It’s been 30 years—and six presidents—since the US Congress first commissioned a report card on the condition of the country’s infrastructure. That 1988 report, in which the United States scored a ho-hum C, could have been a turning point for the massive infrastructure spending the nation so clearly needed.
But instead of heading straight to the dean’s list, the United States has slipped further, according the American Society of Civil Engineers (ASCE). From failing wastewater plants to overcrowded and insufficient public transit, the country’s D+ grade is more than just a national embarrassment—it represents a declining standard of living and poses a serious threat to the United States’ ability to compete in the global economy.
And it’s not just the United States that needs to do some investing in infrastructure. By some estimates, the world should be spending close to $4 trillion per year through 2035 to address global warming, population pressure, and economic needs. From South America to a rising China, the arduous (and expensive) process of revamping and expanding infrastructure has begun. Here’s a look at what’s happening around the world.
If the United States needs a roadmap, it could do worse than copying the United Kingdom. As Jim Lynch, vice president of the BIM Product Line Group at Autodesk, points out, “Using the BIM process, between 2009 and 2015, the policy saved UK taxpayers 15 to 20 percent in construction costs, nearly ￡900 million, or the equivalent of just north of $1 billion US dollars.” So when the United States finally passes a large-scale infrastructure bill, lawmakers would do well to spend those tax dollars responsibly, requiring projects to use BIM and current technology to save money and time.
But is it enough? The ASCE says that the United States should spend twice that amount over the next decade and other estimates suggest spending roughly $12 trillion over the next 17 years. Can the United States summon the political will to pass major legislation—and keep the eye on the ball for years to come—during one of the most divisive periods in its history?

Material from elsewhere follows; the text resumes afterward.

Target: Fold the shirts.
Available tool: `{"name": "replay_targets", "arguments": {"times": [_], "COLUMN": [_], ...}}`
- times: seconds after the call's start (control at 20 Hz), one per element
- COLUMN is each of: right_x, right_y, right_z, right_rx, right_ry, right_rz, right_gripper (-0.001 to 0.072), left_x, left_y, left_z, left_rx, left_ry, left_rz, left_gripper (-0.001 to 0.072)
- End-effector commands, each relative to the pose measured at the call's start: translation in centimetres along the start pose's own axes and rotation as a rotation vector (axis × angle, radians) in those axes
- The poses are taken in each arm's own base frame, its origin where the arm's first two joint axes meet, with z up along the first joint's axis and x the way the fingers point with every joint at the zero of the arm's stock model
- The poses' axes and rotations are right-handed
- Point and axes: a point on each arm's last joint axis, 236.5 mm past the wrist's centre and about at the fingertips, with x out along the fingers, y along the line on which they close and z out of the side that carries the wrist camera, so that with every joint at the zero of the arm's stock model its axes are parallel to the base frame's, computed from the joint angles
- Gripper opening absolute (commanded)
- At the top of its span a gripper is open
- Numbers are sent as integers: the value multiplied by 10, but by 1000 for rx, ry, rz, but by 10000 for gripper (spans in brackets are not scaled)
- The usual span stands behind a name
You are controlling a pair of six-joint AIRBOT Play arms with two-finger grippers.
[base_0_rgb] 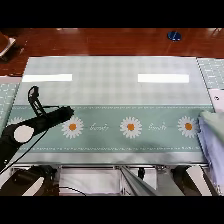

Although the federal government wrangles over a large-scale infrastructure bill, that doesn’t mean progress isn’t being made. From San Francisco’s mammoth rail/bus station being built downtown—called by some the “Grand Central Station of the West”—to new streetcars and light rail in midsize cities such as El Paso, Texas, and Denver, projects that make it easier to get around without a car will ameliorate gridlock and help urban centers reduce emissions that contribute to global warming.
Meanwhile, the United States isn’t the only place in dire need of infrastructure upgrades: the entire planet needs to rethink infrastructure to meet the challenges posed by global warming and resource scarcity. According to Consultancy UK, “Around $3.7 trillion in investment will be required, per year, to meet the expected need between 2017 and 2035—with aggregated total investment at almost $70 trillion.” To put that massive amount in perspective, the United States’ four-year Marshall Plan (to rebuild Europe after World War II) would equal just $140 billion in today’s currency.
Spanning three countries—Brazil on the Atlantic coast, landlocked Bolivia, and Peru on the Pacific Ocean—the Central Bi-Oceanic Railway Corridor would cut transportation time for goods between São Paolo and Beijing and provide an alternative to the Panama Canal. The 3,755-kilometer (2,333-mile) track, built with expertise from Switzerland and Germany’s railway firms, is slated to open in 2025 and will possibly expand to include connections from Paraguay, Uruguay, and Argentina.